Moving to _No Conflict_ on request. (A new thread could be started for "the history of ringsport in Canada.")

Thank you! 


And back to "ARF is coming to Canada" ....


----------



## Daniel Lybbert (Nov 23, 2010)

we dont need a history of Canadian ring sport that would be a [email protected]$$


----------



## Timothy Stacy (Jan 29, 2009)

Thanks Connie for not letting the thread get taken to a place that defaces FR and good people who loved and still love the sport.
I owe you :wink: (maybe a new extranormal video starring you) LOL

Seriously though, this will be some of the most knowledge at one place than I have ever seen or attended in dog sport, hosted by "PEOPLE who have actually been to the top of their sport". Many forums have talkers who make claims and come off as they know it all, but these people have actually done it.


----------



## Marta Wajngarten (Jul 30, 2006)

Timothy Stacy said:


> we are looking at some indoor facilities near Toronto in case weather turns bad but ideally we want to be outside.


K-9 Country Inn, home of WorkingK9.ca is about 30 min from Toronto towards Barrie. We have a field, a barn with rubber flooring for indoor training, and a sanctioned DockDogs pool to boot if any one wants to cool off


----------



## Timothy Stacy (Jan 29, 2009)

Marta Haus said:


> K-9 Country Inn, home of WorkingK9.ca is about 30 min from Toronto towards Barrie. We have a field, a barn with rubber flooring for indoor training, and a sanctioned DockDogs pool to boot if any one wants to cool off


Thank you very much Marta. We will look into that and some others as well. The dock pool sounds awesome.

I also want to clarify as some PMs were sent asking if this is also open invitation to Americans. Absolutely open for anyone "from any organization", from any country!


----------



## Alison Grubb (Nov 18, 2009)

Well hell, I think you just gave me a reason to get a passport!!
This sounds like an awesome event and I would love to be able to make it up there. My only concern is gonna be the costs associated with the trip, but if I can swing it I will be there.

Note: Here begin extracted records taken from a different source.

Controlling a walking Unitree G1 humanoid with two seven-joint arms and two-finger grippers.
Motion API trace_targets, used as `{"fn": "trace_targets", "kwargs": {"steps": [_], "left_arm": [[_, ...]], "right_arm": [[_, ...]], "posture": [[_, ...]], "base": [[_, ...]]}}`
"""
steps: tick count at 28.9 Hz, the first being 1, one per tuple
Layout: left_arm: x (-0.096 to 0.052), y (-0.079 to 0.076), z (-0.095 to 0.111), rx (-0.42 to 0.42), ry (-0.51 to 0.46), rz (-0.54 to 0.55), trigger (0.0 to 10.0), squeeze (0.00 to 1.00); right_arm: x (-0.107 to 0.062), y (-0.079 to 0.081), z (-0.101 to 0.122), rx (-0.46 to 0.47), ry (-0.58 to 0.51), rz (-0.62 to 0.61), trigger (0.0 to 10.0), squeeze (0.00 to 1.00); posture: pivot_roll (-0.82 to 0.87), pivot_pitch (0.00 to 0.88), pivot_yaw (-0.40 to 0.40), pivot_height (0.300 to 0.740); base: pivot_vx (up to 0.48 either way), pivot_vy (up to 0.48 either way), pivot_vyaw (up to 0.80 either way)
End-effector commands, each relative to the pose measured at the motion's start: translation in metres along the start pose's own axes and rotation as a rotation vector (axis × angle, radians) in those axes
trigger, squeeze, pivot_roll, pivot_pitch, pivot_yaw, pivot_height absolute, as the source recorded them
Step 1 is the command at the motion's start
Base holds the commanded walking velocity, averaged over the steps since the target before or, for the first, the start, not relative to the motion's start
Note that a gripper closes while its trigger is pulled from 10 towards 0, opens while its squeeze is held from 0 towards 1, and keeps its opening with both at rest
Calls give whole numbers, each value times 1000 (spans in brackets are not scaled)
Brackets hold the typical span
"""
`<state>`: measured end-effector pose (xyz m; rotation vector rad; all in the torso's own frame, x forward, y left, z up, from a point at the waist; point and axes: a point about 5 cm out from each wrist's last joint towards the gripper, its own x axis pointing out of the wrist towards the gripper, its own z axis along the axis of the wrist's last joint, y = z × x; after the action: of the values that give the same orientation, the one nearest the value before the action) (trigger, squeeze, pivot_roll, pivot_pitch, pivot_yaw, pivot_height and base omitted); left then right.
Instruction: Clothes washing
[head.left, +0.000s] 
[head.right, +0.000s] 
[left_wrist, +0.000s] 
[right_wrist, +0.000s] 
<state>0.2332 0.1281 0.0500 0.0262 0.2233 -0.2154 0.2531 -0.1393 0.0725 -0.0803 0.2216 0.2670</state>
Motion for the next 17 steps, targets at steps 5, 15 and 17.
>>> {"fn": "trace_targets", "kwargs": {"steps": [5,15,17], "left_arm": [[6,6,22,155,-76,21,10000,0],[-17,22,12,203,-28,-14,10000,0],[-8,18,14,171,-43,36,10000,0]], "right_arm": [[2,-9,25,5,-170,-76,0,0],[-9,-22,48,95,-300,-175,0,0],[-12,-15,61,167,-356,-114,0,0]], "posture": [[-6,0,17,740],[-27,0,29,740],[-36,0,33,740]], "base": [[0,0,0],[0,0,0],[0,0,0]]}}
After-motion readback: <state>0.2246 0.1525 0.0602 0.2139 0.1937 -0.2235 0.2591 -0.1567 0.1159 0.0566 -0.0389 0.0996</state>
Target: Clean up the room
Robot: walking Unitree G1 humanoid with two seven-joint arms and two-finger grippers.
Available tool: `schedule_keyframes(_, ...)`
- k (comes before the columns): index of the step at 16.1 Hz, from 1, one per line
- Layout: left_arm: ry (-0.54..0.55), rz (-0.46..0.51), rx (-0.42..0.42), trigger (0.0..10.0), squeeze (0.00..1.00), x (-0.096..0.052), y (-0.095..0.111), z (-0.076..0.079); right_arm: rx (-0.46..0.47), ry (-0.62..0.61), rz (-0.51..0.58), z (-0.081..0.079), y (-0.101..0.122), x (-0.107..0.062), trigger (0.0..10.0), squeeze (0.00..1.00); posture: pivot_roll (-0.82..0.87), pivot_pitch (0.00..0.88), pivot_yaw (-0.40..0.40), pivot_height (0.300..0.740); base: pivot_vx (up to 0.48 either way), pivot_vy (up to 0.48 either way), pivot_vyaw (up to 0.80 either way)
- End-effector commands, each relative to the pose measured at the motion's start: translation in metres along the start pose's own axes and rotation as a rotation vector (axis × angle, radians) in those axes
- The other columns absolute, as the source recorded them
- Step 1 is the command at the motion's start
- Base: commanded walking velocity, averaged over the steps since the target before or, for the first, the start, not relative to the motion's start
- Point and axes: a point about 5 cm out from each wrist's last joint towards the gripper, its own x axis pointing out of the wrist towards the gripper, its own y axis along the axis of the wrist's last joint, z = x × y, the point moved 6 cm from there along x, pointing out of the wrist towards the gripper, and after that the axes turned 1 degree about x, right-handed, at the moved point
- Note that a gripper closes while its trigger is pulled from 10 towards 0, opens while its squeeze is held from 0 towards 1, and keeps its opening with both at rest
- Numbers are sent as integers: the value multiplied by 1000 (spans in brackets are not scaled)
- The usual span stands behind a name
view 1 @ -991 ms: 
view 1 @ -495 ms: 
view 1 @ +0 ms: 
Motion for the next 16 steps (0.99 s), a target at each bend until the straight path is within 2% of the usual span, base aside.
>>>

As for decoys, I am no super experienced decoy or anything but I am always looking for a chance to get in the suit. If y'all will let me, I am so willing to help out in that respect.


----------



## Timothy Stacy (Jan 29, 2009)

Alison Grubb said:


> Well hell, I think you just gave me a reason to get a passport!!
> This sounds like an awesome event and I would love to be able to make it up there. My only concern is gonna be the costs associated with the trip, but if I can swing it I will be there.
> 
> As for decoys, I am no super experienced decoy or anything but I am always looking for a chance to get in the suit. If y'all will let me, I am so willing to help out in that respect.


Great news Allison. Can't wait to meet you. Wish I could have come down to meet you last week. Did you learn a lot?
I'm talking to the facilitators about money. Just sent out E-mails. I'll get back on here when I receive the information back.


----------



## Alison Grubb (Nov 18, 2009)

You should be sorry. :lol:
Nah, really it was a great weekend. I learned a ton and honestly didn't want it to ever end.
You know you are training with a good group of people when everyone is out in the pouring rain still working those dogs!!


----------



## Timothy Stacy (Jan 29, 2009)

Just got some great news and a extremely generous gesture from all 3 facilitators. They all agreed they do not want money for coming and in fact said they will pay their own way to make this weekend possible. They said times are tough for many people in North America and they don't want money being an obstacle for anybody who wants to participate and further the growth of ring sport. Truly generous and unheard of in what has become dog sports of today in North America. This speaks volume of their character and love of ring sport!

All that leaves participants to pay for is the grounds we choose and the decoy from France we bring in. We are looking at bringing in a possible *Campagne* and French Ring decoy also. So all those who showed interest in Campagne may have the chance to finally try their dog or just learn more about it if the decoy is available. 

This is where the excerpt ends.